Benjamin Tavener
December 09, 2015•Update: December 10, 2015
By Ben Tavener
SAO PAULO
Senior figures in Venezuela's opposition coalition insisted Tuesday that it won a key two-thirds majority in parliamentary elections.
A minimum of 112 of 167 seats are required for a super majority that would give the opposition the power to effect major changes to institutional appointments and legislation made under President Nicolas Maduro's Socialist government.
Although still incomplete following Sunday’s vote, the latest official results issued by the National Electoral Council (CNE) show the Democratic Unity Roundtable (MUD) with 107 seats. The government's Socialist party (PSUV) has 55 seats. Five seats have yet to be declared.

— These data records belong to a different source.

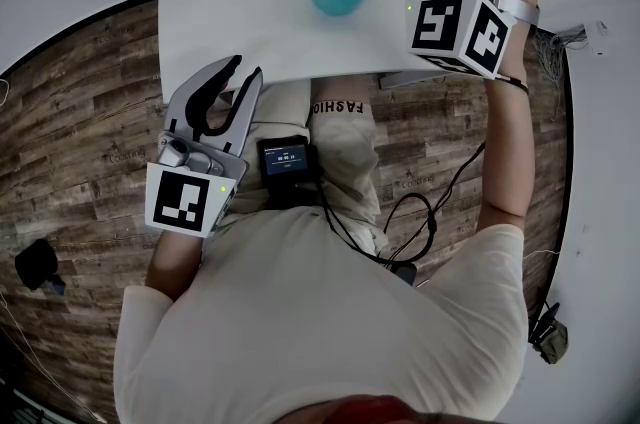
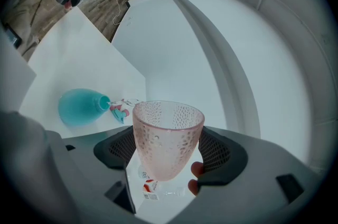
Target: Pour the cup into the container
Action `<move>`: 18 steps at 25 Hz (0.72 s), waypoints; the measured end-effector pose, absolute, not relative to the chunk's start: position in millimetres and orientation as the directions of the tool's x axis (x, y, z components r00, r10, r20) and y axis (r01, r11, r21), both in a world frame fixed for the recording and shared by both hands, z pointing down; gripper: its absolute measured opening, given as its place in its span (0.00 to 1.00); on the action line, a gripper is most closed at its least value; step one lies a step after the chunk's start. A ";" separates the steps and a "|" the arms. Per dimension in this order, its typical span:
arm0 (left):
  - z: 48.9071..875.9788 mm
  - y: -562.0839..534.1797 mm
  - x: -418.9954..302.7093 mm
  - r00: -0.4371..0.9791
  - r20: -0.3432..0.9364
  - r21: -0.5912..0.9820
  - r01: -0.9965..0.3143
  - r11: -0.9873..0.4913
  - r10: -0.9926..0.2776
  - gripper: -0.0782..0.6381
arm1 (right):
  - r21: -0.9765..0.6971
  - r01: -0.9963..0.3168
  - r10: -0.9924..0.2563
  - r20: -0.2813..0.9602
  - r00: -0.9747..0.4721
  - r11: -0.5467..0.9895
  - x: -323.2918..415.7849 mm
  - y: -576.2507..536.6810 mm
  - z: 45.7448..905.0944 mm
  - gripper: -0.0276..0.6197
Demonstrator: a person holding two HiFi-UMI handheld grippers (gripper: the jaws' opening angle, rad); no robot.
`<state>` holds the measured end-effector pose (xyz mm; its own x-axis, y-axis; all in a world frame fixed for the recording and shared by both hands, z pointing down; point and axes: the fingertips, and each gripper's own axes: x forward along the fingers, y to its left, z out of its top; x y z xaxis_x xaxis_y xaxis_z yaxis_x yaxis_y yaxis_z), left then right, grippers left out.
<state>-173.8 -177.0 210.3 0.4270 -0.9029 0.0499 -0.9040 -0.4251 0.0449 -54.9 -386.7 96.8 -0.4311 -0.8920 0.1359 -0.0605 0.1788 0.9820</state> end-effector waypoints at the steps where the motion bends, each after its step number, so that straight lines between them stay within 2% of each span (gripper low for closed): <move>1: 210.4 -177.1 -173.9 0.426 0.052 0.046 -0.904 -0.424 -0.903 0.25 | 0.983 -0.059 -0.892 0.134 -0.432 0.177 -55.0 -386.8 96.6 0.62; 18: 210.1 -176.1 -174.3 0.426 0.049 0.040 -0.905 -0.424 -0.904 0.25 | 0.990 -0.032 -0.897 0.109 -0.428 0.136 -55.8 -386.7 94.8 0.62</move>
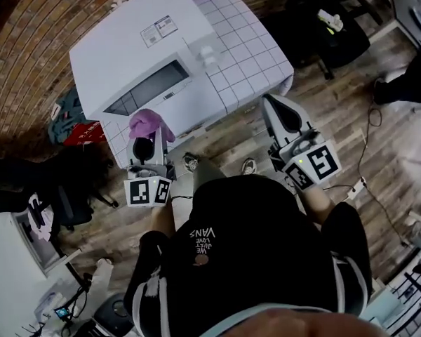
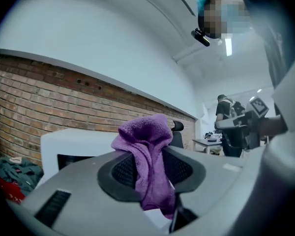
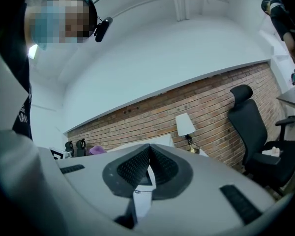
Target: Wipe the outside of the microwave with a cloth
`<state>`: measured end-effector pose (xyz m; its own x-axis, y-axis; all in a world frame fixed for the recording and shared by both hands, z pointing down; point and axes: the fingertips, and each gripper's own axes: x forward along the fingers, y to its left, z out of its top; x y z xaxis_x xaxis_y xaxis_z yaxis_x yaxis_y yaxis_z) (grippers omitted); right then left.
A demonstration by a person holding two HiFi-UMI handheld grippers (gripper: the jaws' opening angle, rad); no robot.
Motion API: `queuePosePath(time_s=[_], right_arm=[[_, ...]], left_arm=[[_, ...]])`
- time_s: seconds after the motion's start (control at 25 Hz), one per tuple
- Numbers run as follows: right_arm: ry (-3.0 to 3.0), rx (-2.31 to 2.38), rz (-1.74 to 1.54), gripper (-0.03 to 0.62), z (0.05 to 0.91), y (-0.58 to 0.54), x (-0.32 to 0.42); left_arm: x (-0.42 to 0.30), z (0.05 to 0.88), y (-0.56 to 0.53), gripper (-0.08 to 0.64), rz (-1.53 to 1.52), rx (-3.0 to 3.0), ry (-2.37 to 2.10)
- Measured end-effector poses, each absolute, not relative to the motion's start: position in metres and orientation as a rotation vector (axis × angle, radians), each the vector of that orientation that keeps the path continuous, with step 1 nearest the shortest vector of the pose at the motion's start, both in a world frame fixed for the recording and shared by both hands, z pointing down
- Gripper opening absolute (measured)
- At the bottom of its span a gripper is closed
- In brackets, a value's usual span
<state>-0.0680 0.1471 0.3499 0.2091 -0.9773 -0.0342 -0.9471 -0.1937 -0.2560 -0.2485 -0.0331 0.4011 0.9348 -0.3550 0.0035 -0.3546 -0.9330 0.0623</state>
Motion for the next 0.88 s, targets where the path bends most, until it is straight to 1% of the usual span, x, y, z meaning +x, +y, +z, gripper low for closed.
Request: queuePosePath(time_s=[0.24,0.44,0.72,0.88], right_arm=[[1.746,-2.318,-0.178,-0.003,0.357,0.2,-0.017],[1.682,-2.344,-0.183,-0.003,0.368,0.216,0.03],[1.801,-2.282,-0.161,-0.003,0.358,0.196,0.108],[1.878,-2.216,-0.179,-0.003,0.348,0.169,0.153]], left_arm=[[-0.168,0.406,0.025,0.133,0.014,3.023,-0.377],[-0.098,0.413,0.048,0.133,0.016,3.026,-0.258],[-0.002,0.411,0.045,0.133,-0.012,3.027,-0.321],[0.035,0.404,0.034,0.133,-0.039,2.986,-0.405]])
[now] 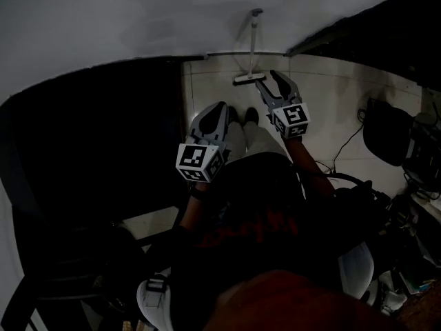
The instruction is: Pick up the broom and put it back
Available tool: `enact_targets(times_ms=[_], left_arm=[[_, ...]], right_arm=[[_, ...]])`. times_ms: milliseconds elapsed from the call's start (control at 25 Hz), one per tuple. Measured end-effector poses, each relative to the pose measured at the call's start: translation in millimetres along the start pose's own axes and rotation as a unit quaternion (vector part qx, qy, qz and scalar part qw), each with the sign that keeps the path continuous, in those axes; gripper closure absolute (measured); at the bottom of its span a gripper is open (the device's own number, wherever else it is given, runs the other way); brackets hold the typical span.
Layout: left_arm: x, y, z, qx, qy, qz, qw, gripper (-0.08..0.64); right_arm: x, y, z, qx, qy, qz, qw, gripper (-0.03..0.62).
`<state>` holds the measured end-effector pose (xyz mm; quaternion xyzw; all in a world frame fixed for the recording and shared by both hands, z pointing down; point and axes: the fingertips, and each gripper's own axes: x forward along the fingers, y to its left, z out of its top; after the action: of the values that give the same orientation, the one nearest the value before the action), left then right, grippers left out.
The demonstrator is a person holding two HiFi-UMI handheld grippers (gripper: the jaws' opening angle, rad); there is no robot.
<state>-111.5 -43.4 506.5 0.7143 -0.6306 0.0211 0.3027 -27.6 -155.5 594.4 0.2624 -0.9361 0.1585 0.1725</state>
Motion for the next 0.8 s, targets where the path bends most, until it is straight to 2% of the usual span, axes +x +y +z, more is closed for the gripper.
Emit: enact_targets(times_ms=[200,480,600,720,800], left_arm=[[11.7,11.3,-29.3,0.011,0.029,0.009,0.9995,0.555],[34.1,26.8,-89.1,-0.035,0.065,0.032,0.9968,0.555],[33.0,25.3,-104.6,-0.053,0.094,0.035,0.9935,0.555],[35.7,28.8,-121.9,-0.06,0.117,0.037,0.9906,0.555],[39.1,32.4,-123.8,-0.059,0.119,0.037,0.9904,0.555]], right_arm=[[67.7,-55.8,-102.9,-0.01,0.093,0.001,0.996,0.382],[173.0,-134.8,-232.0,-0.018,0.186,-0.002,0.982,0.387],[214.8,-145.9,-281.8,0.011,0.222,-0.011,0.975,0.385],[245.6,-161.2,-316.0,0.035,0.245,-0.038,0.968,0.374],[259.0,-170.1,-319.7,0.038,0.24,-0.049,0.969,0.39]])
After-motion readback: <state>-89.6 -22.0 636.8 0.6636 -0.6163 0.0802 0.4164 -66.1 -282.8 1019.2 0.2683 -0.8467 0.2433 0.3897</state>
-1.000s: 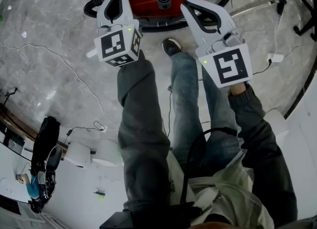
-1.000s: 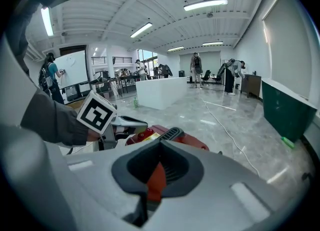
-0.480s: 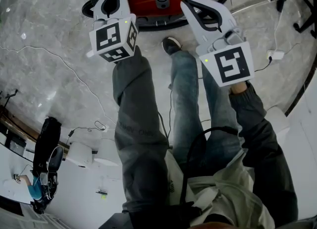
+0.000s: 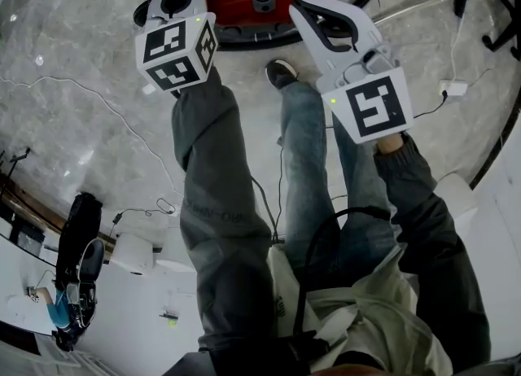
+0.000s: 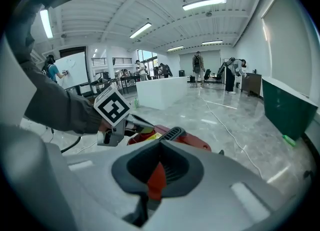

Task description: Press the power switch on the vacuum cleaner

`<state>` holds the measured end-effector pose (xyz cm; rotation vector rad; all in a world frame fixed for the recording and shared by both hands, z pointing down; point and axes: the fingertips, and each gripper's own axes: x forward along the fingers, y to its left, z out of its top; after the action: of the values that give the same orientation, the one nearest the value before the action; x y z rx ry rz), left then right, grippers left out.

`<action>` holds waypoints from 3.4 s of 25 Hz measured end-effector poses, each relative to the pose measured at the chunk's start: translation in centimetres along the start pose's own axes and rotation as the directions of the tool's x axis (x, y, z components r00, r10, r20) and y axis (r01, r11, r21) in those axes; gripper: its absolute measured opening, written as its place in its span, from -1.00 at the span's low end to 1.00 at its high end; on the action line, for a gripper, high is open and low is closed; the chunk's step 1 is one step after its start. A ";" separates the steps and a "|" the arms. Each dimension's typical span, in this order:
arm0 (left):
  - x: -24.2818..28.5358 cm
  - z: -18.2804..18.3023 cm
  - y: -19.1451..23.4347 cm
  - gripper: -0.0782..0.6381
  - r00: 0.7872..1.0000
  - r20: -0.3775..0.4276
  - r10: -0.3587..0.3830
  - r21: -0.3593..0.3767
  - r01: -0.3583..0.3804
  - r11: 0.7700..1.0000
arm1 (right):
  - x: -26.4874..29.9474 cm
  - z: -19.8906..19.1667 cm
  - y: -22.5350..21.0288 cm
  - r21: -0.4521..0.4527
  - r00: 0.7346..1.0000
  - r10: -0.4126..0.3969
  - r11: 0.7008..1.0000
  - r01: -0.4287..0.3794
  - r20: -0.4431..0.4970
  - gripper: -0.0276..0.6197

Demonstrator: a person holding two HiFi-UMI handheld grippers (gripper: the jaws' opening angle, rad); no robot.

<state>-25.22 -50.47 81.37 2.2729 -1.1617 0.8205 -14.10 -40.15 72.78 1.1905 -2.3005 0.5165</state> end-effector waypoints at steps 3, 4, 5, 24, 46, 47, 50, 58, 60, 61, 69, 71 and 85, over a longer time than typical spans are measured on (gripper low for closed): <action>0.2 0.1 -0.1 -0.77 0.999 -0.013 -0.035 -0.006 0.035 0.999 | -0.4 -0.2 -0.1 0.004 1.000 -0.004 1.000 0.004 0.001 -0.91; 0.1 0.2 -0.1 -0.76 0.999 -0.001 -0.035 -0.014 0.035 0.999 | -0.6 -0.2 -0.1 0.004 1.000 -0.005 1.000 0.005 0.000 -0.91; 0.0 0.2 -0.1 -0.77 0.999 0.015 -0.029 -0.025 0.029 0.999 | -0.8 -0.3 -0.1 0.004 1.000 -0.005 1.000 0.005 -0.001 -0.91; -18.9 -1.3 -11.5 -0.77 0.922 0.289 0.259 -0.281 -0.177 0.943 | -9.3 -2.5 -2.5 0.125 0.998 0.050 0.991 -0.055 0.047 -0.91; -40.9 6.3 -35.6 -0.77 0.893 0.434 0.121 -0.205 -0.033 0.978 | -40.9 2.8 -1.4 0.179 0.972 -0.026 0.984 -0.017 0.234 -0.91; -42.2 6.0 -35.8 -0.77 0.889 0.439 0.133 -0.217 -0.039 0.975 | -41.7 3.2 0.0 0.178 0.969 -0.023 0.984 -0.022 0.246 -0.91; -46.8 5.0 -36.9 -0.77 0.869 0.465 0.167 -0.252 -0.050 0.966 | -44.3 4.0 4.8 0.154 0.963 0.012 0.987 -0.056 0.270 -0.91; -58.1 1.6 -41.6 -0.77 0.842 0.499 0.206 -0.297 -0.057 0.953 | -54.1 5.9 15.8 0.052 0.944 0.103 0.991 -0.126 0.314 -0.91; -60.2 0.5 -43.0 -0.77 0.837 0.501 0.220 -0.315 -0.060 0.947 | -56.5 5.9 17.2 0.041 0.941 0.108 0.991 -0.127 0.322 -0.91; -61.1 -0.1 -43.7 -0.77 0.833 0.505 0.225 -0.319 -0.062 0.946 | -57.6 5.8 17.7 0.041 0.939 0.107 0.991 -0.127 0.325 -0.91; -64.9 -2.0 -47.8 -0.77 0.804 0.526 0.277 -0.322 -0.113 0.940 | -63.5 2.9 18.8 0.042 0.931 0.130 0.987 -0.153 0.342 -0.91; -64.6 -1.8 -50.2 -0.77 0.807 0.527 0.266 -0.298 -0.118 0.947 | -65.8 1.8 18.2 0.031 0.927 0.129 0.988 -0.149 0.353 -0.91; -64.1 -6.0 -75.2 -0.77 0.834 0.542 0.102 -0.204 0.012 0.979 | -83.0 -14.0 13.9 0.093 0.961 0.090 0.989 -0.118 0.262 -0.91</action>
<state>5.70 29.81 32.44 2.3813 -1.4661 0.0289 19.05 28.33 34.19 1.2561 -2.5959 0.5590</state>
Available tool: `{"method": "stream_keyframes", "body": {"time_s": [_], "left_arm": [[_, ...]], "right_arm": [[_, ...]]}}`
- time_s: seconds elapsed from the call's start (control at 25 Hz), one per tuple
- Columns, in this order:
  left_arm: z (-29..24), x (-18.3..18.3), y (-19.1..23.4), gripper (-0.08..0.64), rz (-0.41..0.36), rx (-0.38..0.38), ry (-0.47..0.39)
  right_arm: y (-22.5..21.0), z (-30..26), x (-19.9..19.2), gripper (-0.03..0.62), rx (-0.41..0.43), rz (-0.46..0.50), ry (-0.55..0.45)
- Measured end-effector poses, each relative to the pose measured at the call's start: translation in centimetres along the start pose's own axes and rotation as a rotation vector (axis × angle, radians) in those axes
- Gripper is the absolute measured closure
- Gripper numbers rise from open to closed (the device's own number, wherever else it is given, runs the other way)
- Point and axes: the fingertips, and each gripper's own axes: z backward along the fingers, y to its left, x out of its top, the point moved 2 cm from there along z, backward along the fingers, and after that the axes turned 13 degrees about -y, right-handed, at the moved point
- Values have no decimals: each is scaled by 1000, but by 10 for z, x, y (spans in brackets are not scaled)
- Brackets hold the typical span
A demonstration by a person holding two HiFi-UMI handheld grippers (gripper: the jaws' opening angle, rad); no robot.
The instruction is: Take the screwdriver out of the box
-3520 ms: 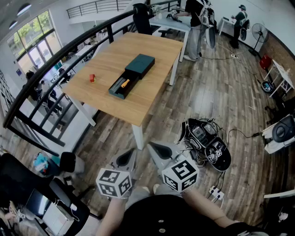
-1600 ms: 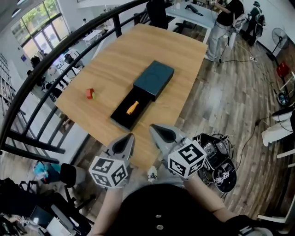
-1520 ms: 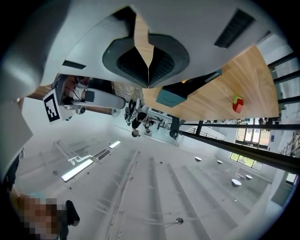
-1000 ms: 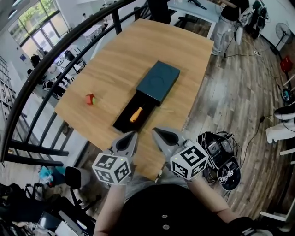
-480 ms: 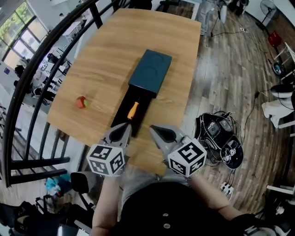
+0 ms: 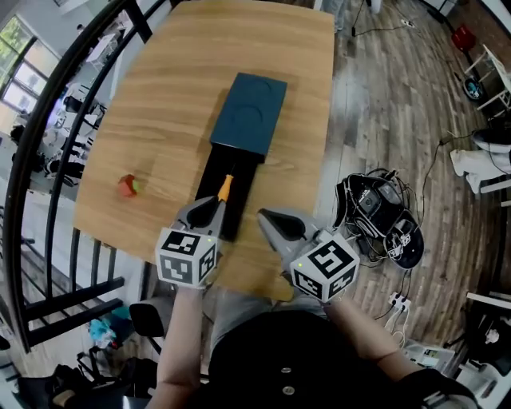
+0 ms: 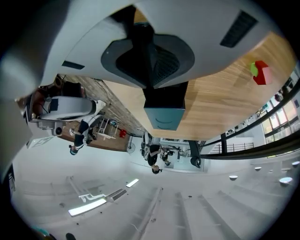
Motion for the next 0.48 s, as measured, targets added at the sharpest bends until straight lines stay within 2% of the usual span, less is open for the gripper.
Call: {"method": "stream_keyframes", "body": {"time_s": [0.08, 0.12, 0.28, 0.48], "left_arm": [[-9, -3, 2, 444, 4, -18, 28], [-13, -6, 3, 431, 3, -24, 44], [-28, -17, 6, 408, -29, -46, 125], [-46, -33, 14, 393, -21, -66, 217]], "right_arm": [[-4, -4, -2, 595, -9, -7, 6], [-5, -5, -3, 594, -14, -14, 8], [-12, -9, -9, 594, -28, -40, 20], [-22, -14, -13, 594, -51, -59, 23]]}}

But opposition leader Henrique Capriles, who was narrowly defeated by Maduro in the 2013 presidential election, said, "all records and corresponding checks" proved that the coalition had won the seats needed for a two-thirds majority.
MUD executive secretary Jesus Chuo Torrealba complained about the speed at which the CNE was revealing the final tally, which he labeled a "disrespectful" and "irresponsible trickling" of results.
"The three seats for indigenous representatives are ours, and we won the other two seats being disputed -- Aragua and Amazonas," Torrealba said Tuesday on his radio program, according to NTN24 news.
The CNE does not officially recognize the three indigenous seats as part of the opposition coalition.
A three-fifths majority of at least 101 seats would mean the opposition can sack Cabinet ministers or the vice president, but 112 deputies would give far greater powers, including being able to propose constitutional reforms, even calling a referendum on Maduro's future after he reaches the midway point of his presidency next April.
Opposition figures have signaled plans to reverse a string of appointments made by the government, and pass a legal amnesty for political prisoners, most notably jailed opposition leader Leopoldo Lopez.
Analysts say negotiations with Maduro will be extremely difficult, despite the opposition's parliamentary majority, given the PSUV's strength among certain swaths of the population and government figures placed throughout the country's institutions.